第132期 #15
「鳥がゴミのように燃えてる」とチビ太は言った。
私はチビ太の手を引きながら、真っ赤な夕日に溶けていく神様の群れに紛れ国道を歩いていた。チビ太は頭から黒い液体を垂らしている。本当は大変なことが起こっている。
「君は心配しなくていい。チビ太すこし疲れただけ」
神様の群れは、よく見ると神様ではなかった。男とも女とも区別のつかない者達が、腕や顔の皮膚をぼろ布のように垂らしているから、私の知ってる人間のようには見えなかっただけだ。
「チビ太しってるよ、人間じゃないひと」
私はチビ太に喋らせたくなかった。
「つまり人間じゃないひとって影がないもん。喋ったり笑ったりしてるけど、ほんとは死んでるんだ」
私は、それ以上言ったらあなたを殺すしかないのよとチビ太に警告した。
「わかったよ。チビ太もう言わない」
私は国道を離れ、歩き疲れたチビ太を眠らせたあと心臓の中に入れておいた母子手帳を取り出した。
「名前:リトルボーイ(チビ太)。
体重:4t。
身長:305cm。
心臓:ウラン235。
棄てられた日時:1945年8月6日、午前8時15分。
迷子になった場所:広島市細工町29番2号。
絶望した高さ:地上580m。
絶望の威力:神様を殺せるくらい。
秘密:黒い液体に触ったり、または口に入れたりしてはいけません。
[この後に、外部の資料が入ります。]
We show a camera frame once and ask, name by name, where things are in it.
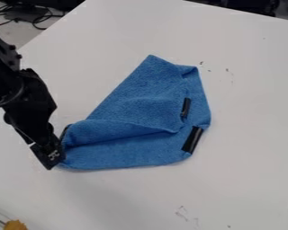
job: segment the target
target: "black robotic arm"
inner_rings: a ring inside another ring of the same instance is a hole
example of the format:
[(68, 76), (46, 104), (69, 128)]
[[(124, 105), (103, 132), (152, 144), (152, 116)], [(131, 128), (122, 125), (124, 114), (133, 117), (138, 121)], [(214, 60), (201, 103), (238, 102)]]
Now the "black robotic arm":
[(57, 108), (47, 86), (32, 69), (20, 69), (14, 45), (0, 39), (0, 108), (4, 121), (12, 125), (40, 162), (51, 169), (65, 155), (49, 123)]

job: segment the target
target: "folded towel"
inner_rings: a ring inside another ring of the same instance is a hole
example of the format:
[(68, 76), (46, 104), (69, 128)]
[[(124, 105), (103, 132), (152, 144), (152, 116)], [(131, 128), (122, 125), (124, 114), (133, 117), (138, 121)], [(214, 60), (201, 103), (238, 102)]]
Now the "folded towel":
[[(185, 98), (191, 99), (182, 116)], [(64, 168), (96, 170), (182, 161), (193, 127), (211, 113), (198, 70), (148, 56), (89, 116), (63, 138)]]

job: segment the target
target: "yellow object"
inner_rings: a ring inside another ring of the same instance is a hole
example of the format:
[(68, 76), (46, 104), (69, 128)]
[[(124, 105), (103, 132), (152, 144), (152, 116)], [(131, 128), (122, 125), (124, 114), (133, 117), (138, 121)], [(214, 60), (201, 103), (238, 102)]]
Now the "yellow object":
[(25, 224), (21, 223), (19, 220), (11, 220), (6, 223), (4, 230), (28, 230)]

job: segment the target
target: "white table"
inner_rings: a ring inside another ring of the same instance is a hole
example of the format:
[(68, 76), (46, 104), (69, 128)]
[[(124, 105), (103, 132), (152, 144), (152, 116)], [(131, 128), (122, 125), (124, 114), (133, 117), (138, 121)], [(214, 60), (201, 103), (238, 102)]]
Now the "white table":
[(212, 112), (180, 164), (48, 172), (0, 111), (0, 208), (30, 229), (288, 230), (288, 21), (180, 0), (90, 0), (20, 51), (58, 104), (58, 134), (148, 54), (203, 61)]

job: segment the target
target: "gray floor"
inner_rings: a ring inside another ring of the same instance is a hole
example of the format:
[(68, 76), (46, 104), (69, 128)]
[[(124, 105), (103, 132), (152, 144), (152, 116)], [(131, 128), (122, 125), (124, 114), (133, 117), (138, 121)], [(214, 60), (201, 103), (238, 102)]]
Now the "gray floor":
[[(49, 27), (59, 18), (50, 18), (46, 22), (41, 22), (40, 27)], [(5, 22), (6, 19), (0, 16), (0, 22)], [(14, 44), (17, 48), (22, 47), (30, 40), (39, 35), (42, 31), (35, 29), (30, 23), (27, 22), (10, 22), (6, 25), (0, 26), (0, 38), (9, 44)]]
絶対に。」
夕日はいつまでも沈まなかった。
国道の群れからはぐれた若い女が、よろけたり倒れたりしながら私たちのところへやってきた。
「あのう」と女は言って背中の赤ん坊を見せたが、その赤ん坊にはもう首が無かった。「この子にお乳を飲ませてくれませんか。あなたにも子どもがいるみたいだし」
誰かに助けを求められるなんて思いもよらなかった。でも私は何も言わず、眠ったチビ太を抱いてその場から逃げた。
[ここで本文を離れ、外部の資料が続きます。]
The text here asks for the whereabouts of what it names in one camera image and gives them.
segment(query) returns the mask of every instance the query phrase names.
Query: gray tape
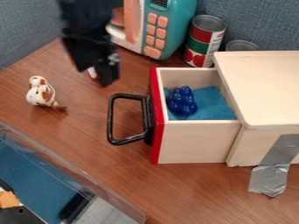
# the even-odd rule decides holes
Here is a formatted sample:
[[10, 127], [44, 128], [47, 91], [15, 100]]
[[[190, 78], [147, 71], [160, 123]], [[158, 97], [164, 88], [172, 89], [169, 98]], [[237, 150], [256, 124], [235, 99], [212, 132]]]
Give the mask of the gray tape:
[[261, 163], [253, 168], [249, 192], [275, 197], [287, 186], [289, 166], [299, 153], [299, 134], [282, 135]]

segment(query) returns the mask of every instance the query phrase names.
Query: stuffed animal
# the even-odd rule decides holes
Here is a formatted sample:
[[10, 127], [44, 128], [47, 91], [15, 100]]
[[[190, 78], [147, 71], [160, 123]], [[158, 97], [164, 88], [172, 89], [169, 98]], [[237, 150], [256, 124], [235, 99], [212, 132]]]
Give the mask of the stuffed animal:
[[55, 101], [55, 89], [44, 77], [32, 76], [29, 79], [29, 88], [30, 89], [26, 95], [26, 100], [31, 105], [66, 110], [66, 107], [60, 106], [58, 102]]

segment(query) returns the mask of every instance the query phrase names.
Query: blue sponge
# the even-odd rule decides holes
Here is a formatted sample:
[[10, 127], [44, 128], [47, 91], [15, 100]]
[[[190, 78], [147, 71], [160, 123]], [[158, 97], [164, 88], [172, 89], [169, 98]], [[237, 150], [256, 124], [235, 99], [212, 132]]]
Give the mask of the blue sponge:
[[[227, 105], [225, 98], [216, 87], [199, 88], [192, 91], [198, 111], [189, 116], [174, 115], [168, 110], [170, 120], [236, 120], [236, 116]], [[170, 90], [164, 88], [165, 98]]]

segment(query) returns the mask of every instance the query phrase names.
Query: can
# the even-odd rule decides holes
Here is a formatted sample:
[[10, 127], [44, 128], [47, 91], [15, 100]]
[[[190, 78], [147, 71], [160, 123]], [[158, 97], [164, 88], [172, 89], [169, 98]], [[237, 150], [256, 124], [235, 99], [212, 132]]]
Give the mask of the can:
[[220, 48], [226, 24], [210, 15], [192, 19], [184, 60], [193, 67], [211, 67], [212, 56]]
[[260, 48], [246, 40], [232, 40], [227, 43], [226, 51], [227, 52], [243, 52], [243, 51], [259, 51]]

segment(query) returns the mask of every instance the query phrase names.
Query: drawer handle
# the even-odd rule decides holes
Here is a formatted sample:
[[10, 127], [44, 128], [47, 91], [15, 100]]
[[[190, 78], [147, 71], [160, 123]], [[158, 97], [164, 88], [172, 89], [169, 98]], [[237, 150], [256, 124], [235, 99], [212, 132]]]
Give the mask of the drawer handle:
[[[123, 139], [113, 138], [113, 118], [114, 118], [114, 105], [116, 99], [127, 99], [133, 101], [140, 101], [143, 109], [143, 133], [134, 136], [127, 136]], [[114, 94], [110, 97], [108, 103], [108, 128], [107, 139], [113, 145], [130, 144], [144, 139], [147, 144], [151, 142], [152, 134], [152, 118], [150, 109], [150, 99], [147, 96], [135, 95], [135, 94]]]
「ねえ待ってよ。あたしの赤ちゃんが死んでることくらい知ってるわよ。でもね」
私は振り返らずに歩き続けた。チビ太は黒い液体を海のように流しながら眠っていた。
「でも嘘だったらいいなって思ったの」
ふと立ち止まると黒い液体は空まで満たされ、辺りは夜になっていた。チビ太は私の腕から消え、黒い夜だけを残していった。私は遠くに小さな明かりが見えたので再び歩き始めた。近づくとその明かりはテレビ画面だとわかった。